A fairly low-tech, supplementary amusement to be found in many albums is the painting which includes a liftable flap over some portion of the image, e.g. a woman’s skirts, and we have already noticed the small musician literally fiddling under the voluminous skirts of the famous Fat Woman of Strasbourg. In the example in the album of Rhaban Giese (below), the flap — as so often — is missing.
https://albumamicorumear-e4qvahs764.live-website.com/the-fat-woman-of-strasbourg-die-dicke-seilerin/

The courtesan
A favourite for this technique is the tall Venetian courtesan with her characteristic horns of hair under whose skirts, when we lift the flap, we are surprised to find her wearing breeches and standing on high chopines!

As so often, this type owes its existence to prints with liftable flaps first produced in Italy by the Bertelli family, c.1588.* I have noticed six examples in the albums, all dating from the second half of the 1590s — four of the prints themselves were pasted into the album of Wolfgang Kern from Obervilsern in the early 1590s [Christies sale, 7th June 2006, lot 67] — but thereafter the enthusiasm seems to have waned somewhat, though they can certainly be found into the mid-century.

[*See Suzanne Karr Schmidt’s comprehensive study, Interactive and Sculptural Printmaking in the Renaissance (Brill, 2017)]
Memento mori
A surprise of a quite different sort awaited the viewer who lifted the — now missing — flap over the skirts of the courtesan on another leaf dated 1606 from the Steinweg album in the Frommann collection — though the obviously religious sentiment written above her head Spes mea unica Christus [Christ is my only hope] might perhaps have given a hint.

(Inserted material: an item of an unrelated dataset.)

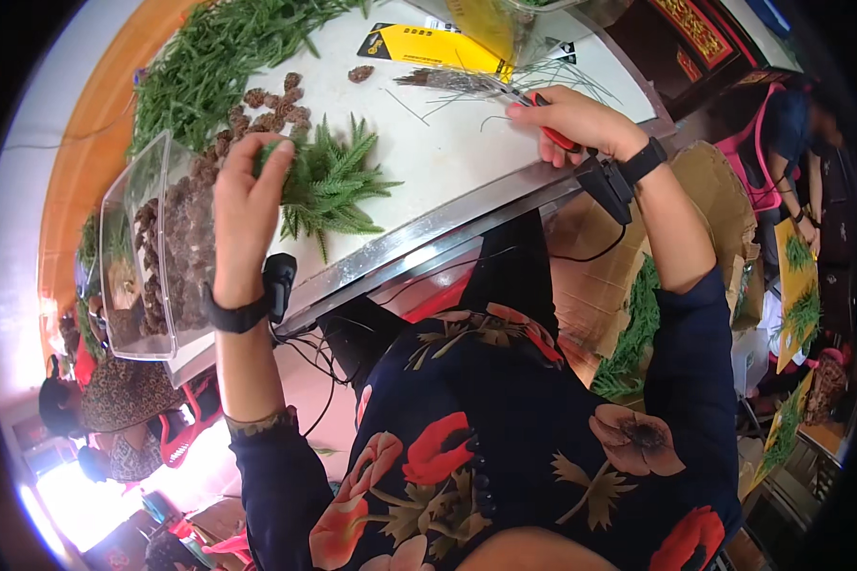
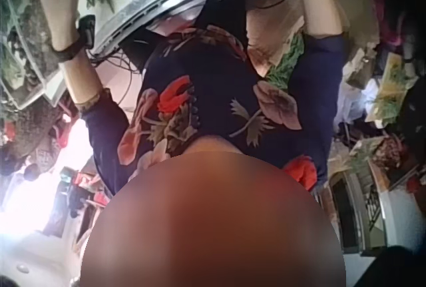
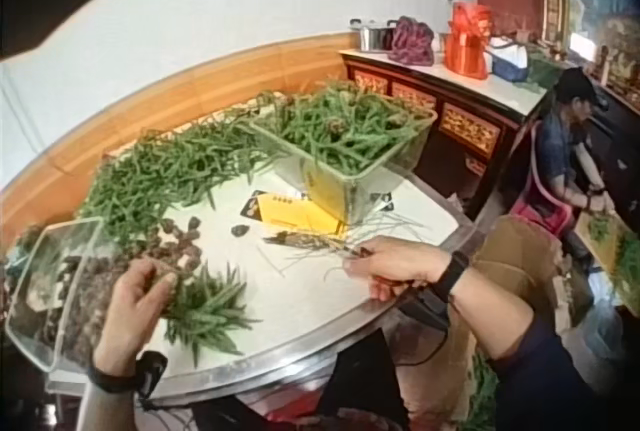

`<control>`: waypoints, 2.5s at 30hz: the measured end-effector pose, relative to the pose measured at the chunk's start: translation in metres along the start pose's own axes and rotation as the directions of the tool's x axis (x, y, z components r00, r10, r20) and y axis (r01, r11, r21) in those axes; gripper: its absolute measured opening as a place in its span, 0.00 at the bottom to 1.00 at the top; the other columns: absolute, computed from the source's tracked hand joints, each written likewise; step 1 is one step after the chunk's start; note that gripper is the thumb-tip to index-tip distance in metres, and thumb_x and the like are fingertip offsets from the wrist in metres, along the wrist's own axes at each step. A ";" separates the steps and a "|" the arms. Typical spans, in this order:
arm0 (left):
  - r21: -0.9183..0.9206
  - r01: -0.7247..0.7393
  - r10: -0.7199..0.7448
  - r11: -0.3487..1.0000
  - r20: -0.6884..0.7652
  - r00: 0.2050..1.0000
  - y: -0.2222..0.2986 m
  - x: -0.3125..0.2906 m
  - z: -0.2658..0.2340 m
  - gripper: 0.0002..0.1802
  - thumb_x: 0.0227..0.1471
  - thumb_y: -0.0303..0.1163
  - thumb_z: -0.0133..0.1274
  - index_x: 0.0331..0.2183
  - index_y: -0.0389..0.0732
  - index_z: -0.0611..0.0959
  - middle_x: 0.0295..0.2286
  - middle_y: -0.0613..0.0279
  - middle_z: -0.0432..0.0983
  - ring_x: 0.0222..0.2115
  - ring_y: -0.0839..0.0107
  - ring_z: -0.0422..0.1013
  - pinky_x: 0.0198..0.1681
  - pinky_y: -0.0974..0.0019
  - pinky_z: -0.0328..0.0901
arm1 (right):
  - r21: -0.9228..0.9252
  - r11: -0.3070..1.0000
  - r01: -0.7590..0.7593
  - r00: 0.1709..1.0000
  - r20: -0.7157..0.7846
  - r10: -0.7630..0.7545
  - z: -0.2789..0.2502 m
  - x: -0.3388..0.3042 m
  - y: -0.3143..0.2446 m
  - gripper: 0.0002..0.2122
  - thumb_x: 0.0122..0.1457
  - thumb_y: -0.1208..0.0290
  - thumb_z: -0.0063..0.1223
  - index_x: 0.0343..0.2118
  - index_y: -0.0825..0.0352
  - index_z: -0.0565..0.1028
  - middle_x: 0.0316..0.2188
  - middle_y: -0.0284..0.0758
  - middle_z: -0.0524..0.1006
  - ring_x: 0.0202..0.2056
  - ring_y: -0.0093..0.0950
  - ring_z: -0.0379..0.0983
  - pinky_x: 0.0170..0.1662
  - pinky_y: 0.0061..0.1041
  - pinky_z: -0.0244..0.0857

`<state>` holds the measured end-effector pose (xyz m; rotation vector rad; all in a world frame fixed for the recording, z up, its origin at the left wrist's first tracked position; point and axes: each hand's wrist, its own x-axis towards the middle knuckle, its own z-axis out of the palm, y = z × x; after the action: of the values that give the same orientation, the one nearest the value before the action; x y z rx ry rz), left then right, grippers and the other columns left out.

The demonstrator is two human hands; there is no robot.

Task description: Trimming artificial greenery and attaching decorative elements using wire cutters.

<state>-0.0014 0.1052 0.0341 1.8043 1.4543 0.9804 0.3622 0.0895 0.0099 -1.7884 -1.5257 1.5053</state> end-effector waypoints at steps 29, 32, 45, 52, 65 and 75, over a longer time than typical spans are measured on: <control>0.863 -0.196 0.281 0.465 0.066 0.957 -0.023 -0.023 0.065 0.13 0.51 0.40 0.53 0.33 0.41 0.75 0.32 0.59 0.70 0.37 0.59 0.66 0.38 0.50 0.58 | -0.850 0.457 0.263 0.517 -0.276 -0.810 0.047 0.014 0.049 0.20 0.49 0.57 0.62 0.41 0.64 0.73 0.34 0.34 0.71 0.38 0.35 0.67 0.41 0.32 0.60; 0.807 -0.171 0.265 0.565 0.019 0.964 -0.022 -0.022 0.060 0.13 0.51 0.40 0.53 0.33 0.41 0.74 0.32 0.59 0.70 0.37 0.58 0.67 0.38 0.52 0.59 | -0.870 0.429 0.244 0.517 -0.258 -0.816 0.048 0.015 0.047 0.22 0.49 0.55 0.62 0.42 0.65 0.73 0.34 0.34 0.71 0.38 0.35 0.67 0.41 0.32 0.59; 0.209 -0.346 0.382 0.915 -0.165 0.909 0.033 -0.079 -0.026 0.11 0.49 0.33 0.58 0.31 0.35 0.79 0.30 0.55 0.76 0.31 0.62 0.72 0.35 0.65 0.65 | -0.954 0.263 0.147 0.447 -0.173 -0.878 0.052 0.004 0.042 0.20 0.50 0.56 0.61 0.42 0.64 0.74 0.39 0.35 0.72 0.43 0.35 0.67 0.46 0.34 0.57; -0.485 -0.556 0.681 0.675 0.118 0.723 -0.013 -0.200 -0.080 0.08 0.38 0.35 0.63 0.20 0.44 0.81 0.20 0.64 0.74 0.21 0.67 0.71 0.23 0.60 0.62 | -0.974 0.149 0.168 0.407 -0.069 -0.911 0.060 0.013 0.039 0.16 0.50 0.63 0.62 0.40 0.63 0.75 0.39 0.35 0.72 0.42 0.36 0.68 0.47 0.35 0.58; -0.716 -0.518 0.637 0.468 -0.134 0.759 -0.092 -0.215 -0.109 0.07 0.42 0.30 0.60 0.24 0.38 0.81 0.20 0.61 0.73 0.23 0.64 0.71 0.26 0.60 0.64 | -0.972 0.186 0.145 0.558 -0.075 -0.826 0.066 0.004 0.045 0.10 0.55 0.74 0.55 0.40 0.65 0.75 0.40 0.41 0.73 0.43 0.41 0.68 0.48 0.36 0.60; 0.166 -0.370 0.386 0.914 -0.079 0.919 -0.083 -0.163 -0.028 0.07 0.47 0.29 0.56 0.33 0.41 0.80 0.22 0.61 0.68 0.25 0.60 0.68 0.29 0.59 0.63 | -0.949 0.291 0.119 0.594 -0.166 -0.787 0.067 0.001 0.037 0.14 0.53 0.73 0.53 0.44 0.65 0.72 0.45 0.44 0.69 0.46 0.43 0.66 0.50 0.38 0.58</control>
<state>-0.0880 -0.0374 -0.0467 2.2296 1.2936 1.2041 0.3229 0.0533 -0.0453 -1.6094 -2.3104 -0.4172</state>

From the waist down the lifted flap reveals a skeleton with behind it, still within the compass of the skirt, a draped coffin with a skull on top — a classic memento mori. Again, this type is preceded by a print version

An early 18C version of this design is preserved in the Hennin Collection in Paris:

A similar — now flapless — image is painted in the album of Abel Prasch the Younger:

but in place of the skull and coffin seen in the Steinweg album painting, here it is Adam & Eve revealed hiding under the Lady’s skirts, as if attempting to hide from God in the Garden of Eden. Conrad Goltzius engraved two such undated print versions, one [EXTERIVS PICTA SVMQVE INTERIVS MALEDICTA (I am painted outside and cursed within)] published by Bussemacher in Köln, and the other [COGNITIO PECCATORVM VTILIS (it is useful to know your sins)] by Overraat, also in Köln.

Long before the Italian-inspired craze for such images of the 1590s, the lift-the-skirt variety was familiar in Germany, the earliest such image (?c.1520) now preserved in Berlin — where the shock is not a reminder of mortality, but a warning of the dangerous nature of women, and what is to be found between their legs!

The album of Albert Twestreng with its several Danse Macabre miniatures which we have already discussed here
also includes such a lift-the-skirt miniature, dated 1578, though yet again, the flap has long since been lost. The young woman is shown admiring her beauty in the mirror, and like us, forgetting the evidence of mortality to be seen under her skirts.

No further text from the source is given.